Confused, preoccupied, and stretching their personnel and resources to the max, the US intelligence-gathering agencies were blinded to the warning signs that indicated the 9/11 plot. The Israeli "art student" smokescreen worked like a charm.

The same sort of smokescreen effect has blinded us to al-Qaeda’s future plans, focusing our attention on airliners and anticipating a repeat of the methods employed by them on 9/11, i.e. using an airliner as a weapon of mass destruction. Indeed, the parallels with the pre-9/11 landscape are ominous, including the strong suspicion that the al-Qaeda bombers and would-be bombers, such as Mr. Muttalib, had some sort of outside assistance: see the account of the "well-dressed Indian man" described by Michigan attorney Kurt Haskell. Haskell was a passenger on the plane, and, as he was waiting to board, overheard the Indian trying to get Muttalib on the plane without the proper papers. And then there is the suggestion that the investigation into Muttalib – the apparent indifference of the CIA and/or the US State Department to the warnings of the would-be bomber’s father that his son posed a danger – was deliberately scuttled. This isn’t just some fringe crank making this suggestion, but MSNBC reporter Richard Wolfe:

"The question is why didn’t the centralized system of intelligence that was set up after 9/11, why didn’t it work? Is it conspiracy or cock up? Is it a case of the agencies having so much rivalry between them that they were more determined to stymie each other or the centralized system rather than the terrorist threat or was it just that there were so many dots no one could connect them because it was just all too random to figure out. It seems that the president is leaning very much towards thinking this was a systemic failure by individuals who maybe had an alternative agenda."
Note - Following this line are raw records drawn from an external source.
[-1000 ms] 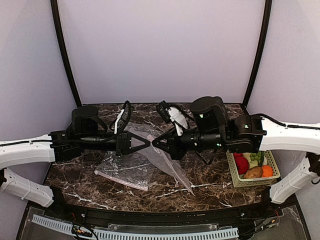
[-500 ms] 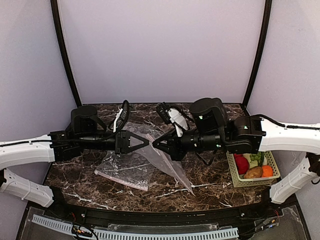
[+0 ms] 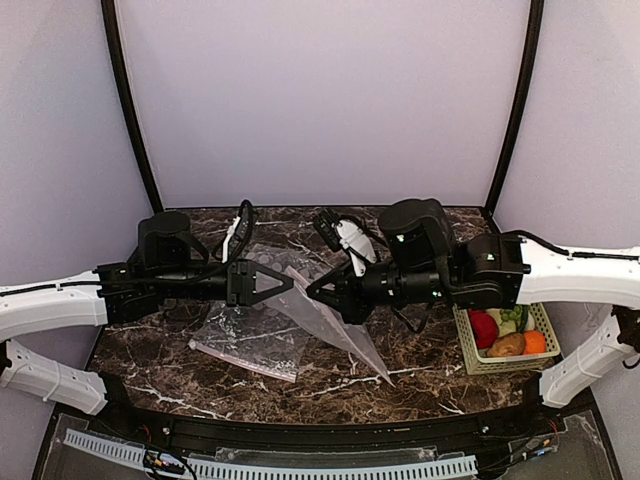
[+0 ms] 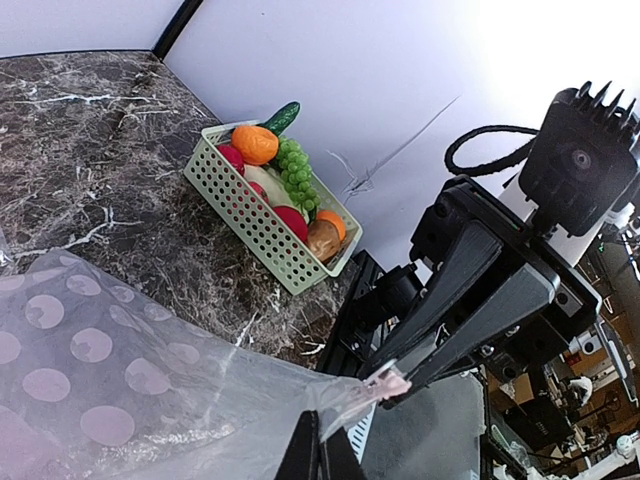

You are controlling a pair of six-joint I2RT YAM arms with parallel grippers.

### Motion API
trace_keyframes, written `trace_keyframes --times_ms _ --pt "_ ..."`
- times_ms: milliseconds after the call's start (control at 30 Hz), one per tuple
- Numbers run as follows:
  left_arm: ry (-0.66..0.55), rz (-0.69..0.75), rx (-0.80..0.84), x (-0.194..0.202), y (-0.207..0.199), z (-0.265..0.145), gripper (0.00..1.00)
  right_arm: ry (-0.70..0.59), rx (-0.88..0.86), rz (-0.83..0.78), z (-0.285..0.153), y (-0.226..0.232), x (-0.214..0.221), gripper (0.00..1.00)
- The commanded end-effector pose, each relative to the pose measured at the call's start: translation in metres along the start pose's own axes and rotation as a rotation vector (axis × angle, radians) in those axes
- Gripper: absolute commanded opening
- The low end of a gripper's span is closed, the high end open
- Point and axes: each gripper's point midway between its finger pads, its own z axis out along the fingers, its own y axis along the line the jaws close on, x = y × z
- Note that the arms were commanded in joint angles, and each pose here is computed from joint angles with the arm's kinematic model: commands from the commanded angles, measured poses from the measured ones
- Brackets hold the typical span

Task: Place the food in the zip-top bag and seal the zipper
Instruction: Unzip the zipper from the zipper food storage bag.

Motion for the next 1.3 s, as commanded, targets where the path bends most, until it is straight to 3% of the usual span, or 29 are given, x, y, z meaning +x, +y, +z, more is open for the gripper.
trace_keyframes --times_ms 0,1267 --pt "-0.145 -0.011 -0.113 -0.030 0.025 -0.016 0.01 0.146 0.015 0.008 -0.001 -0.006 0.041 0.00" --pt "-0.201 -0.071 -0.171 -0.042 0.046 -0.029 0.01 0.188 0.019 0.020 0.004 -0.009 0.058 0.00"
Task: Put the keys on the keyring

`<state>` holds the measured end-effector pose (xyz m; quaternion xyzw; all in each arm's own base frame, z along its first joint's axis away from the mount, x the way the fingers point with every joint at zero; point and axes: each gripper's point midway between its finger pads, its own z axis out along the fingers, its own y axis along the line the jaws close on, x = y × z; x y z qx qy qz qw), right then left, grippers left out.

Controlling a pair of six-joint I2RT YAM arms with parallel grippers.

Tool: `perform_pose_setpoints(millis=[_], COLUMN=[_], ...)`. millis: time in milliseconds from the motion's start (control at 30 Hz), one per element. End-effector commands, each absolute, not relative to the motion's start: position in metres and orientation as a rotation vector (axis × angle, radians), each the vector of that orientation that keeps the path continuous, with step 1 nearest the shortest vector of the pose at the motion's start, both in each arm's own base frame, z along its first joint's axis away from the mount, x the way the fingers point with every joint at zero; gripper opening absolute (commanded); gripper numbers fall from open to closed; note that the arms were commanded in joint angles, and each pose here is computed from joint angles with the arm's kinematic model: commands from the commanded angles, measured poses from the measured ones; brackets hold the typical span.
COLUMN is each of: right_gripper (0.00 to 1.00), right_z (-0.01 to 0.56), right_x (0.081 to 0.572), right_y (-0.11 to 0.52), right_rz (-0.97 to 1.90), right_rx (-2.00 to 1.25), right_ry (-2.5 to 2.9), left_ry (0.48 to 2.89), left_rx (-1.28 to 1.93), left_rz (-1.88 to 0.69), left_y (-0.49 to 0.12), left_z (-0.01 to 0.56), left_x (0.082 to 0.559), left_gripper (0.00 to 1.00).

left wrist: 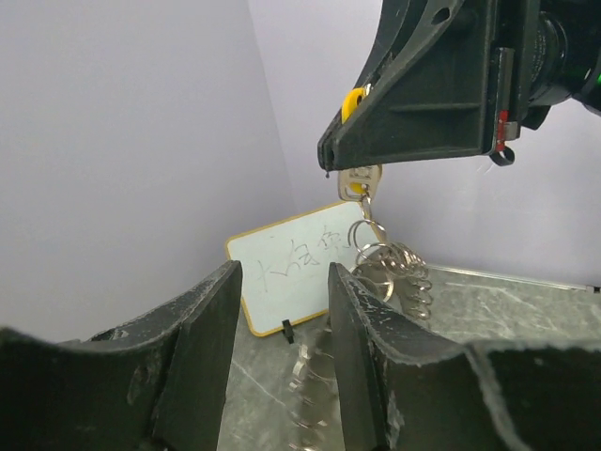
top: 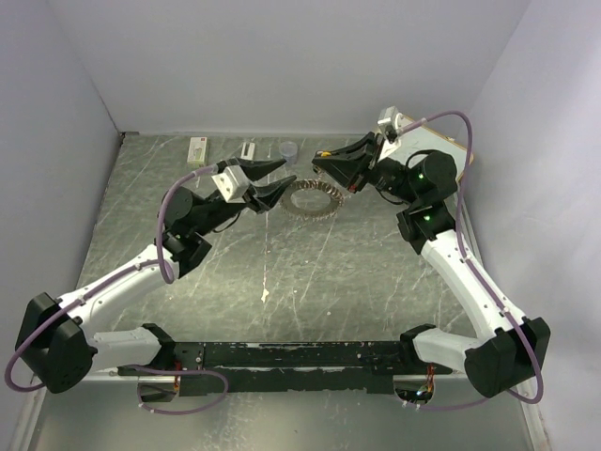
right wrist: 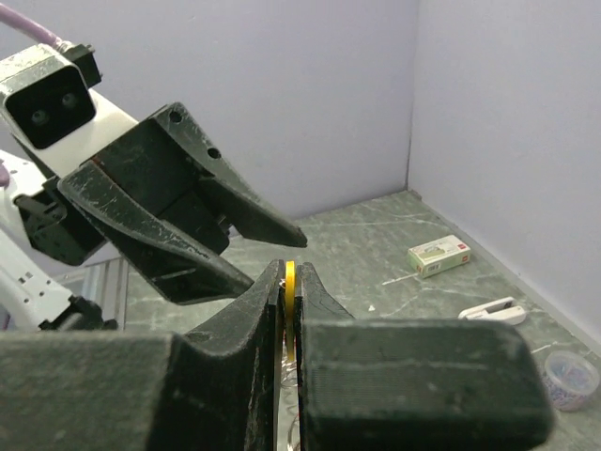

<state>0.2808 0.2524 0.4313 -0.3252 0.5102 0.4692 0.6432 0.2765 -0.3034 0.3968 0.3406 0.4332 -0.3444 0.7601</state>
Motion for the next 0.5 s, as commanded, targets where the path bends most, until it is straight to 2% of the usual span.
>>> perform_pose_setpoints(millis=[0, 167, 467], right_gripper=[0.0, 0.0, 0.0], right_z=[0.449, 0.444, 0.44], right_x=[0.265, 0.263, 0.265], right_y=[0.254, 0.259, 0.261], right_rz=[1.063, 1.097, 1.116], right_rx=[-0.84, -0.885, -0.905], right_ry=[1.086, 1.085, 1.096], left_ry=[0.868, 0.852, 0.793], left_rx=[0.803, 0.914, 1.071], left_rz=[-0.699, -0.789, -0.975], left_y=[-0.298, -0.303, -0.314], left_z=[0.407, 0.401, 0.395], left_x=[0.275, 0.274, 0.269], left_gripper=[0.53, 0.57, 0.57])
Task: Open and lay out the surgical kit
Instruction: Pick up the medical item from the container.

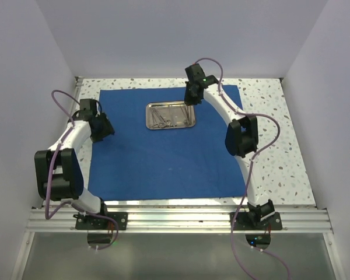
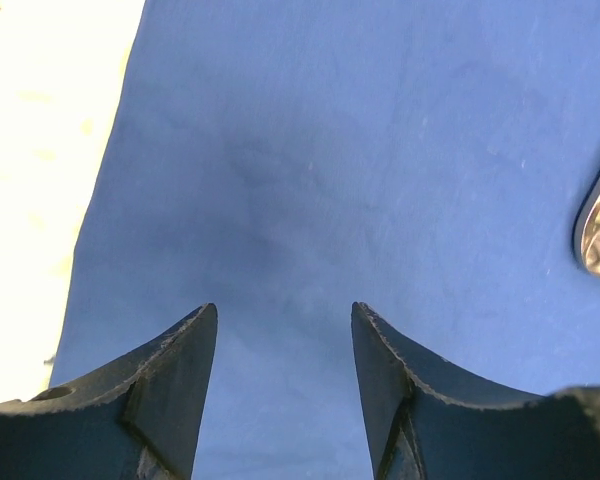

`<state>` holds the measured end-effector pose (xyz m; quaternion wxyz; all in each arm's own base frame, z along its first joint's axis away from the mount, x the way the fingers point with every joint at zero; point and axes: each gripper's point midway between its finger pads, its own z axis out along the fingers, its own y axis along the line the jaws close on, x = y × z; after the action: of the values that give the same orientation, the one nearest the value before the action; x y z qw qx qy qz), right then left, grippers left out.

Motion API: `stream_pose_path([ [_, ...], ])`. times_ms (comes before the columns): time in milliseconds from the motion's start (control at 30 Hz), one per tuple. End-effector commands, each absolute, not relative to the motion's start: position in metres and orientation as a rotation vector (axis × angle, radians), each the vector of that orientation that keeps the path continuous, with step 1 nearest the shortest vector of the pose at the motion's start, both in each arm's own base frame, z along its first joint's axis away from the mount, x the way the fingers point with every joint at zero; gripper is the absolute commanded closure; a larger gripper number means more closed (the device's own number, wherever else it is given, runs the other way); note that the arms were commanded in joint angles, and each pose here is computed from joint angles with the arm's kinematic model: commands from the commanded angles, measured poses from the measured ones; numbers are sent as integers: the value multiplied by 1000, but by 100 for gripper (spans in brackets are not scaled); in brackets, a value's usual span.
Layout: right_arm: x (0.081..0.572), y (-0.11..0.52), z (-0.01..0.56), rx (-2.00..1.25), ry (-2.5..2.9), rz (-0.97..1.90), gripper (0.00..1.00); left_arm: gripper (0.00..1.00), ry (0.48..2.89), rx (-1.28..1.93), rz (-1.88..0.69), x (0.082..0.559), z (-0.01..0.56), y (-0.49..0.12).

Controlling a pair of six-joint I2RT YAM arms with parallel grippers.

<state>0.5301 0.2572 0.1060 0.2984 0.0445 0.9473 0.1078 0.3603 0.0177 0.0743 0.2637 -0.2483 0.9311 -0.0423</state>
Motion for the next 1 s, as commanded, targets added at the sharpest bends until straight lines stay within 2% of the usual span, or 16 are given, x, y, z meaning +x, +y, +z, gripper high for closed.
stream_pose_path([
  [0, 537, 257, 117, 154, 2502, 299, 79, 41, 2531, -640, -114, 344, 79, 16],
  [100, 544, 254, 107, 178, 2500, 285, 61, 41, 2535, -631, -118, 340, 79, 15],
  [200, 548, 252, 101, 184, 2497, 271, 60, 42, 2539, -626, -107, 340, 80, 17],
  [333, 548, 246, 85, 196, 2518, 226, 63, 42, 2537, -625, -107, 343, 81, 17],
  [500, 548, 239, 71, 209, 2540, 181, 71, 43, 2552, -629, -105, 343, 74, 17],
  [967, 552, 231, 49, 226, 2553, 113, 74, 46, 2576, -613, -100, 347, 66, 17],
])
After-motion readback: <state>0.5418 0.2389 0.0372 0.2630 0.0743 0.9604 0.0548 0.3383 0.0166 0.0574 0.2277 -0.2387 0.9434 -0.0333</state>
"An alternative agenda"? In the context of al-Qaeda’s ongoing campaign to inflict a mortal blow on the US, what can this "alternative agenda" consist of?

Keith Olbermann, naturally, is hysterically implying that this is all a Republican plot to discredit Obama and oust the Democrats, but once we get past such juvenile rantings, and take Wolfe’s reporting at face value – that the President of the United States is "leaning very much toward" the idea that the vetting of Muttalib was deliberately botched – the possibility that al-Qaeda has allies in high places is taken out of the realm of the fantastic and given real legs.

Let’s step back, once again, and see where we are: a series of post-9/11 incidents involving individual terrorists on the periphery of al-Qaeda, suicidal "drones" sent to inflict damage without much care taken to ensure their success. And, recently, the pace of these attacks is picking up…

This, I fear, is an effective smokescreen for what al-Qaeda is really planning: a large-scale terrorist assault, perhaps involving nuclear materials, that rivals 9/11 in scope and destructive power. While we’re fighting off these little pinpricks in the form of the Shoe-Bomber and the Panty-Bomber, the real deal is looming right around the next corner – and, perhaps like last time, with those "art students," they have some sort of outside assistance (how else did Muttalib get on that plane?).

Our ports are unguarded: every day millions of tons of cargo pass through, without being inspected. Our nuclear facilities are far from secured (remember those nukes that went missing?) Our borders are notoriously porous, especially our southern border, across which pour tens of thousands of illegal immigrants on a daily basis: why not al-Qaeda?

In the name of a "war on terrorism," we have gone abroad, seeking monsters to destroy – when the monsters, in seems, are in our very midst. Or, if they aren’t, then al-Qaeda is more incompetent than I’m willing to believe.

To answer the question posed at the beginning of this column: we are losing the "war on terrorism," big-time. By concentrating our attention abroad, rather than on the home front, we have made bin Laden into an Islamic folk hero, swelled the ranks of al-Qaeda – and wasted our resources, opening ourselves up to a debilitating attack that could make 9/11 pale in comparison. In short, we have never been more vulnerable, or clueless, when it comes to facing the very real threat posed by al-Qaeda and its allies and enablers.